| AIM OF THE EXERCISE |
Every line below between the line holding "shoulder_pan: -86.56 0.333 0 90" and the line holding "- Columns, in", inclusive, should be repeated exactly, and all other lines omitted.

| DATASET CONTENT |

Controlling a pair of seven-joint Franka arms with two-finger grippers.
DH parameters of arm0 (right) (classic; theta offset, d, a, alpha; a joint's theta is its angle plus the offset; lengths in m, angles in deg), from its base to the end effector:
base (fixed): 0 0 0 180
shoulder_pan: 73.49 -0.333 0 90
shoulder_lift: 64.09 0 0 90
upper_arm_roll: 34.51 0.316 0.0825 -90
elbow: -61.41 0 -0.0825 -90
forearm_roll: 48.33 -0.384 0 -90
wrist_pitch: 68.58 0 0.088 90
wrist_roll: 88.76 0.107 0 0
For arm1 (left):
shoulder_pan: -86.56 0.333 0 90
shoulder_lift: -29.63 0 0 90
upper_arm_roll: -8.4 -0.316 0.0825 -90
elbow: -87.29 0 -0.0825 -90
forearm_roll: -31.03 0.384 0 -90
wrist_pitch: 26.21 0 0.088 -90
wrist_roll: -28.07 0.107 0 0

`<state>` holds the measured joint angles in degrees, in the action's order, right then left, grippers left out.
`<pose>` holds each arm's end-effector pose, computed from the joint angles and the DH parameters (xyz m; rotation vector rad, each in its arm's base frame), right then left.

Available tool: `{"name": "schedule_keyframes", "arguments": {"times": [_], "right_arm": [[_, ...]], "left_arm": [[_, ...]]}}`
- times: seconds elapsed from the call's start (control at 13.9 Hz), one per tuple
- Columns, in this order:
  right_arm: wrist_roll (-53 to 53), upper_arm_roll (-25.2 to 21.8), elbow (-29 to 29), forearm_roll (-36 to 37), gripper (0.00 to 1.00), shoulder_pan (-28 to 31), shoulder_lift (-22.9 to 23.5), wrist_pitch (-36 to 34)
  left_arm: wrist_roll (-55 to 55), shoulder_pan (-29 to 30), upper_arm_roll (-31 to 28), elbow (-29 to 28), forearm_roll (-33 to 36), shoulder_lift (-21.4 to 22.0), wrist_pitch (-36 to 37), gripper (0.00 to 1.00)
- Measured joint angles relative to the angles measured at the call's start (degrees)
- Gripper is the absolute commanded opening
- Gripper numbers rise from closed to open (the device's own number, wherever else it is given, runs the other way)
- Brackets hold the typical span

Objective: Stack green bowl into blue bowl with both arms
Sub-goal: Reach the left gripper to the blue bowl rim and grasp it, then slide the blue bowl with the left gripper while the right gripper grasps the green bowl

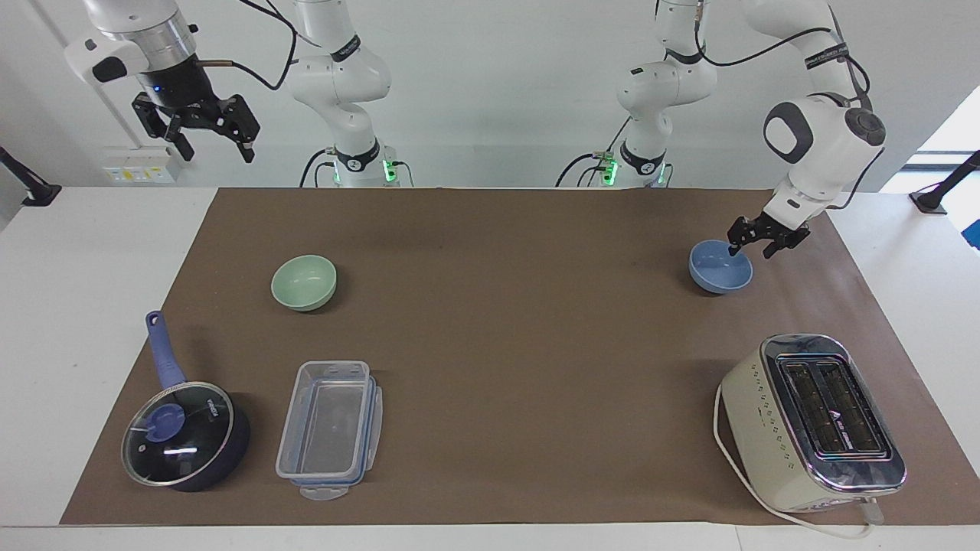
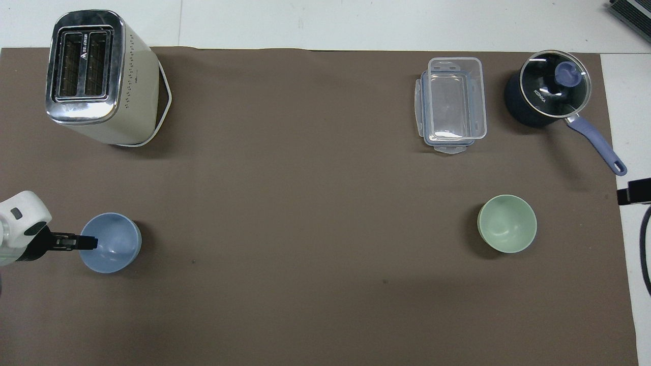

| ANSWER BOX |
shoulder_pan: -86.56 0.333 0 90
shoulder_lift: -29.63 0 0 90
upper_arm_roll: -8.4 -0.316 0.0825 -90
elbow: -87.29 0 -0.0825 -90
forearm_roll: -31.03 0.384 0 -90
wrist_pitch: 26.21 0 0.088 -90
wrist_roll: -28.07 0.107 0 0

`<state>` holds the measured joint angles in degrees, in the action's order, right then left, grippers left out.
`<pose>` holds each arm's end-effector pose, computed from the joint angles and the DH parameters (xyz m; rotation vector rad, each in its arm's base frame), right then left.

Available tool: `{"name": "schedule_keyframes", "arguments": {"times": [_], "right_arm": [[_, ...]], "left_arm": [[_, ...]]}}`
- times: seconds elapsed from the call's start (control at 13.9 Hz), one per tuple
- Columns, in this order:

The exercise is finished and nothing remains.